Les Américains ont été clairement surpris par la rapidité avec laquelle s'est propagée la contagion en provenance de la Tunisie où des manifestations ont chassé le président Zine ben Ali le 14 janvier.

Responsables américains et européens reconnaissent que la généralisation des médias sociaux comme Facebook ou Twitter mais également les documents confidentiels publiés sur WikiLeaks ont été des facteurs qui ont rendu difficile de prévoir ce qui est en train de se passer.

Pour l'instant, la position officielle de la Maison blanche et du département d'Etat est la prudence, l'avenir de l'Egypte devant être décidé par les Egyptiens.

"Il ne nous appartient pas de faire ces choix.
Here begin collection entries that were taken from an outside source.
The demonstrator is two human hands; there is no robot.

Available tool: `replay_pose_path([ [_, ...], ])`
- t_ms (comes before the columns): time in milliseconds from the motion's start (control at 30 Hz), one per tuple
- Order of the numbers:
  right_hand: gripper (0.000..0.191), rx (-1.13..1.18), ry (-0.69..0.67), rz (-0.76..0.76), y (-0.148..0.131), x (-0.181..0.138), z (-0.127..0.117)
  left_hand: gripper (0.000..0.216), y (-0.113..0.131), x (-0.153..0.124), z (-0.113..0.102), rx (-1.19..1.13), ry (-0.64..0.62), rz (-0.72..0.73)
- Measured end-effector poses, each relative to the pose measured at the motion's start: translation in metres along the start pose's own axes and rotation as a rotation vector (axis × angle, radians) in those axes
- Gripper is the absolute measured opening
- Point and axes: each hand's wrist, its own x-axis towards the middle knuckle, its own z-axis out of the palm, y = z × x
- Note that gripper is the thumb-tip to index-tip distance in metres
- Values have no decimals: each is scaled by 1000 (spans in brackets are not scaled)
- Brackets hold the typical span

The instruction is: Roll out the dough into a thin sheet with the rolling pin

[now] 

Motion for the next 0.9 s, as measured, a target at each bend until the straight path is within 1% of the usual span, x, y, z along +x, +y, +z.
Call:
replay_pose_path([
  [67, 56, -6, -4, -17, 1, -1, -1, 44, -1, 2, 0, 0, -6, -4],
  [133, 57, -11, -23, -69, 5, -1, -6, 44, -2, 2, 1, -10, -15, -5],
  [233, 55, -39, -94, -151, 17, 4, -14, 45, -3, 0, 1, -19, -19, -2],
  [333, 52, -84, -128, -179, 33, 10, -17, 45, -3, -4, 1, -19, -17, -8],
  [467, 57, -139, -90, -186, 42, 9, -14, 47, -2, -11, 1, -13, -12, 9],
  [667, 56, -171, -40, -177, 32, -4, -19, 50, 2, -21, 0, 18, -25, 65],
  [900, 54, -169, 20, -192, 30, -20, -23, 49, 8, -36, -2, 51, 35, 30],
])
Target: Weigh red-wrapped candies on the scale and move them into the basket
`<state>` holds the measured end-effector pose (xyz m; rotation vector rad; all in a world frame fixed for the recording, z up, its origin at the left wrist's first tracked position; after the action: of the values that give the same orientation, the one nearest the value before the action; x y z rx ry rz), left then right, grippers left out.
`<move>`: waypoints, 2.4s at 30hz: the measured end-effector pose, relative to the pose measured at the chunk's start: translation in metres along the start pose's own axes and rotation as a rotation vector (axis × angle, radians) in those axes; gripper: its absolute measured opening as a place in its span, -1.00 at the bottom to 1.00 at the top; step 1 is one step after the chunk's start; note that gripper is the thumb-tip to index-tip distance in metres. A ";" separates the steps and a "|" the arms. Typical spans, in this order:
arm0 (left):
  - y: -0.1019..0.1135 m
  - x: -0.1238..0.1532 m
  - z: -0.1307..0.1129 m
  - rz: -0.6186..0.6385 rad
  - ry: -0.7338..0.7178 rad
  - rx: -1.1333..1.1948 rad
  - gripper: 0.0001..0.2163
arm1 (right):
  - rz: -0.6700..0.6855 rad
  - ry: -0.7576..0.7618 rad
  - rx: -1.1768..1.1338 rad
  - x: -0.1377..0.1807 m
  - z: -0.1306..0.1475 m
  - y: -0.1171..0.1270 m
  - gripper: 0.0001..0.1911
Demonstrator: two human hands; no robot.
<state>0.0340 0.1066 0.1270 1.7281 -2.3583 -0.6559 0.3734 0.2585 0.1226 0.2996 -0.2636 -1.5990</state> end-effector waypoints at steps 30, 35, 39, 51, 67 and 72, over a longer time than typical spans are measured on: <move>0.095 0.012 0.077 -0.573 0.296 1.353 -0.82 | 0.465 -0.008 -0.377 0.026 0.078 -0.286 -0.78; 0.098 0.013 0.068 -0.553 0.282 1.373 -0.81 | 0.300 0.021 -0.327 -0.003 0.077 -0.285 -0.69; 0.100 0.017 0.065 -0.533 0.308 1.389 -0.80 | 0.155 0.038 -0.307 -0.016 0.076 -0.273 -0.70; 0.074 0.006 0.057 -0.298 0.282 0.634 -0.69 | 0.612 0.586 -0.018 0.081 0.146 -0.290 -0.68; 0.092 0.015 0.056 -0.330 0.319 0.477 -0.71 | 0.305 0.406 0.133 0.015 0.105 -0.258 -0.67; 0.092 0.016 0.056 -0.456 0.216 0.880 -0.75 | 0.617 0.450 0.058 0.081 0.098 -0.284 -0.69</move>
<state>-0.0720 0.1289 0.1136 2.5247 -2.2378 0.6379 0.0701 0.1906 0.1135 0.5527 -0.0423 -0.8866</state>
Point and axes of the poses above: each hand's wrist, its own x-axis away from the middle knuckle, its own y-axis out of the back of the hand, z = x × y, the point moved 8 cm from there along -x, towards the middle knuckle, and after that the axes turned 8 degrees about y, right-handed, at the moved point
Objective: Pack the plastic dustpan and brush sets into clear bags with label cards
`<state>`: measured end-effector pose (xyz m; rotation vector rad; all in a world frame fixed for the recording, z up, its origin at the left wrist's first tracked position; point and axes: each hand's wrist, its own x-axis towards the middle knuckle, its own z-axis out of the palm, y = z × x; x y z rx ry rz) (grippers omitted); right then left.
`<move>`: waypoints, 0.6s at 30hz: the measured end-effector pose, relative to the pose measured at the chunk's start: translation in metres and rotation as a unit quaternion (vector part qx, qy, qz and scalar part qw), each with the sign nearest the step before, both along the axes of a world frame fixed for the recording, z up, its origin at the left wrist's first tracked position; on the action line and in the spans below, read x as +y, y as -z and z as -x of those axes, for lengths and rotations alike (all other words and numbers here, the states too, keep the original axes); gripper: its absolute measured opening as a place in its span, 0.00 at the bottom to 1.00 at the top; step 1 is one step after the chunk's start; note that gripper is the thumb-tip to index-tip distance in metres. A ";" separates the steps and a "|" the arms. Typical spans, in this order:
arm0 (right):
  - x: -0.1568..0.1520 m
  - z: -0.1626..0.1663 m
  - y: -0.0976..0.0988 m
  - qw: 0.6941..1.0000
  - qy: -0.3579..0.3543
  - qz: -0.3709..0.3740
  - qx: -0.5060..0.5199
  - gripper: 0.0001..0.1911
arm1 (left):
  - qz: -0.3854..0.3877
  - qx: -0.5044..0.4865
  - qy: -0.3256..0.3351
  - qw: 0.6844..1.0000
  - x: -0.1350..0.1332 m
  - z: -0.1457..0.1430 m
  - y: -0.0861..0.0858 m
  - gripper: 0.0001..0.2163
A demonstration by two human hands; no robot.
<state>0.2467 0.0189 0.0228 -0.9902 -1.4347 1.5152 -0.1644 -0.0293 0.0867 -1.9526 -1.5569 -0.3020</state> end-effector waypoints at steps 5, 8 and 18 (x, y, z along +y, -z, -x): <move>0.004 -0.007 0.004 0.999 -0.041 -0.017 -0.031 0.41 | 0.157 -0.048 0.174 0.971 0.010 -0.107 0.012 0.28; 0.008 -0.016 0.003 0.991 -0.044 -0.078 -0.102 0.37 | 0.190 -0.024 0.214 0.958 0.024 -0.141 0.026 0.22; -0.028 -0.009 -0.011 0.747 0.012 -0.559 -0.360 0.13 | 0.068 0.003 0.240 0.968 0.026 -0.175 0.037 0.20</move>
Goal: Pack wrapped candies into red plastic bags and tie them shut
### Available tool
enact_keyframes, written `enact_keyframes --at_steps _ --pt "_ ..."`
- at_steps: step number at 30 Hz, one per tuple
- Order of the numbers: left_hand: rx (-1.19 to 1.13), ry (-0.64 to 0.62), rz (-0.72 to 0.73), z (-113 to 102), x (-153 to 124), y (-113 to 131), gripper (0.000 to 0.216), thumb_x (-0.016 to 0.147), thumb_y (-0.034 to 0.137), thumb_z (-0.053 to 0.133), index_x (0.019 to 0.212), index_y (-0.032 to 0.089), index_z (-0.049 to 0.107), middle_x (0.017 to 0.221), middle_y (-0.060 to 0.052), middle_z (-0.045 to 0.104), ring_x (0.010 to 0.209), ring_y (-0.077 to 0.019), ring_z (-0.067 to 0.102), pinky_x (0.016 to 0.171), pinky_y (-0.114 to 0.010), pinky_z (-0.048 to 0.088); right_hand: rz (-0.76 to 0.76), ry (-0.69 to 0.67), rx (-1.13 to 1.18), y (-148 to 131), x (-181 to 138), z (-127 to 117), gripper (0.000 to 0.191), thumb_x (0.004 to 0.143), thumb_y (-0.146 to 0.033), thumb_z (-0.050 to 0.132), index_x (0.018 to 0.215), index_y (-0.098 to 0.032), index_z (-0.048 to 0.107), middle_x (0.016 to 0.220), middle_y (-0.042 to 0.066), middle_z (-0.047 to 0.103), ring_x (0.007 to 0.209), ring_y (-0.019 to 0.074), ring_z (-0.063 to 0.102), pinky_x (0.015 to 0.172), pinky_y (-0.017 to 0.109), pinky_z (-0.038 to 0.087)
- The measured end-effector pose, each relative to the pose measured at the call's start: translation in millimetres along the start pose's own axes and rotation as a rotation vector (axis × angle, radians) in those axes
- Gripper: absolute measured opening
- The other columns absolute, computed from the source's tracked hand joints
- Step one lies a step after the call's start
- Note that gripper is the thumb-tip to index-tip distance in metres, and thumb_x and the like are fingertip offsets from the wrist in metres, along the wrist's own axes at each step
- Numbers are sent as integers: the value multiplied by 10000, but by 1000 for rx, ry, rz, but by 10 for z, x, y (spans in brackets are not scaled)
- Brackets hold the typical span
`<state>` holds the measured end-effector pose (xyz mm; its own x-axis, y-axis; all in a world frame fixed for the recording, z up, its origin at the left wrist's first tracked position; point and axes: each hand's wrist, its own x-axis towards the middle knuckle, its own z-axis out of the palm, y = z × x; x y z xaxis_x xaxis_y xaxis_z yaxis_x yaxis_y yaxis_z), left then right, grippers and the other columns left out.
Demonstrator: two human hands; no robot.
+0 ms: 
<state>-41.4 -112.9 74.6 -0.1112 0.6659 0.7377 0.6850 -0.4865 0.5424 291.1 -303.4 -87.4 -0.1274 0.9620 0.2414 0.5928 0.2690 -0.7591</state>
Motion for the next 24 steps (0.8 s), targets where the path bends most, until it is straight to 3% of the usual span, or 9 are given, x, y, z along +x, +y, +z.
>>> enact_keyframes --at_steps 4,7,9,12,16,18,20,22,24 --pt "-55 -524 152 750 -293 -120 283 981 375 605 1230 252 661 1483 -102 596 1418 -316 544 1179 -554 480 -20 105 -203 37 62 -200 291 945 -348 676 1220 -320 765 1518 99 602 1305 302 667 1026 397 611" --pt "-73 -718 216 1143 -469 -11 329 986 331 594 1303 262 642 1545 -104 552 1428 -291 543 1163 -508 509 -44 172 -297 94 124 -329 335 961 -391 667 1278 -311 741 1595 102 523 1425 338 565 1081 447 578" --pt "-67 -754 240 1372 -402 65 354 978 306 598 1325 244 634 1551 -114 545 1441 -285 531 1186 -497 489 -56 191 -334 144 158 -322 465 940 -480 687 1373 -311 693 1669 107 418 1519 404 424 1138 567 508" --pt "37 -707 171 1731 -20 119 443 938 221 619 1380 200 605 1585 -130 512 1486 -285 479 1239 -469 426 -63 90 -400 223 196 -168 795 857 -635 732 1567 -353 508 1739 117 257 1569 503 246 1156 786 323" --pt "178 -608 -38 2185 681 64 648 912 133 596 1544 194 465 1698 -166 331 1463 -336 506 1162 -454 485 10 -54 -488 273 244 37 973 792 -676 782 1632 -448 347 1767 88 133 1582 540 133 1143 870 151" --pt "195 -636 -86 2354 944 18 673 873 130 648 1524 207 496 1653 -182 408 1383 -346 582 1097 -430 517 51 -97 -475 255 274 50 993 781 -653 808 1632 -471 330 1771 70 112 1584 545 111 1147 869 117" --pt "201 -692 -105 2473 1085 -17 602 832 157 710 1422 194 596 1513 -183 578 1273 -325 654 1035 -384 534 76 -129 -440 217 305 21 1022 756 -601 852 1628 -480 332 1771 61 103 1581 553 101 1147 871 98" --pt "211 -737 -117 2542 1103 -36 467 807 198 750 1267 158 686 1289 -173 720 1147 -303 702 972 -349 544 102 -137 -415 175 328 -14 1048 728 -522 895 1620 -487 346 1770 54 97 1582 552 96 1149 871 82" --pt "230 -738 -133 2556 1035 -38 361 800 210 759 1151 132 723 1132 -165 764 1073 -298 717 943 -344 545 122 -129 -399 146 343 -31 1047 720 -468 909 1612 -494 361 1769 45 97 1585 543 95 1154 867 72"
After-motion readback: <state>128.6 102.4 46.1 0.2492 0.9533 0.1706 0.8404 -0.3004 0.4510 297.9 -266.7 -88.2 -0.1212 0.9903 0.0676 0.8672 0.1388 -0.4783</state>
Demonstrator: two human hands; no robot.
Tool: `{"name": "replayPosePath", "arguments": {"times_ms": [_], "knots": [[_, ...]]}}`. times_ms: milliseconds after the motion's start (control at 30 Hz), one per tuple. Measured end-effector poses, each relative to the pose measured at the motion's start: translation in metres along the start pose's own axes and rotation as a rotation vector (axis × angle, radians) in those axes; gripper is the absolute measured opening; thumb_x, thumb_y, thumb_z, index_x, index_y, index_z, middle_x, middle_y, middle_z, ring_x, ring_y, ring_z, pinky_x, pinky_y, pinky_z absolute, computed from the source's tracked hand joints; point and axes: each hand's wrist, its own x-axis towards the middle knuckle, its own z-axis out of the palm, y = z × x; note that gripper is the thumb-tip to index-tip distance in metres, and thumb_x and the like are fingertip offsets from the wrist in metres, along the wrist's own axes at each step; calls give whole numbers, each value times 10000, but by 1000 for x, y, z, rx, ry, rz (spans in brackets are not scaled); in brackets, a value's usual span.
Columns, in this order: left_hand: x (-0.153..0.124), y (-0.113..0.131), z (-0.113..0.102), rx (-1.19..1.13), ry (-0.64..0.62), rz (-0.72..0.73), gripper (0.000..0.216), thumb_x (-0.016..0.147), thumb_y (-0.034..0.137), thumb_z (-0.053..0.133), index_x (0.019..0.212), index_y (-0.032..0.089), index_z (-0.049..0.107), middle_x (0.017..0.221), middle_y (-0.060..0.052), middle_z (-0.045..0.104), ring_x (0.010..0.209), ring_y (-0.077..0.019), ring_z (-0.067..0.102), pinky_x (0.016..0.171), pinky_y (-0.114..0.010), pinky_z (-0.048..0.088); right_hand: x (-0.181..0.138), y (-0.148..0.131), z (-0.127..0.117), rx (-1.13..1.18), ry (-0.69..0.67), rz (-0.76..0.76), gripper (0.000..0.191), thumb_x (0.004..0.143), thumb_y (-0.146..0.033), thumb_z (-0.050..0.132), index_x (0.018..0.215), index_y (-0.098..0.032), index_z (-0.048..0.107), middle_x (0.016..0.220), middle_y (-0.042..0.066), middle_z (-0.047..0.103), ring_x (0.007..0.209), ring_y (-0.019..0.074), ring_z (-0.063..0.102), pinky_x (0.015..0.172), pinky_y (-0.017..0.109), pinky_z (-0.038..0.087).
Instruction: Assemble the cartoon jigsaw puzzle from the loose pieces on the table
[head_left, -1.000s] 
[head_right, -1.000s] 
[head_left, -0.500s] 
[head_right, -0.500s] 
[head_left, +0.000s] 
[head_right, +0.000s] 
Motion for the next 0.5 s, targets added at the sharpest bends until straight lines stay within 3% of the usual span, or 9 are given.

Il nous appartient d'encourager l'Egypte à ouvrir un espace pour qu'intervienne une vraie réforme économique et politique", a dit P.J. Crowley, porte-parole du département d'Etat.

En privé, un haut responsable américain exprime pourtant sa frustration face aux demandes en faveur d'une approche publique plus engagée.

"C'est toute l'ironie: d'un côté, nous sommes accusés de tout dominer et de tout diriger. Et d'un autre côté, on nous reproche de ne pas tout dominer et de ne pas tout diriger", note-t-il. "Ce n'est pas à nous de décider ce qu'il se passe ici".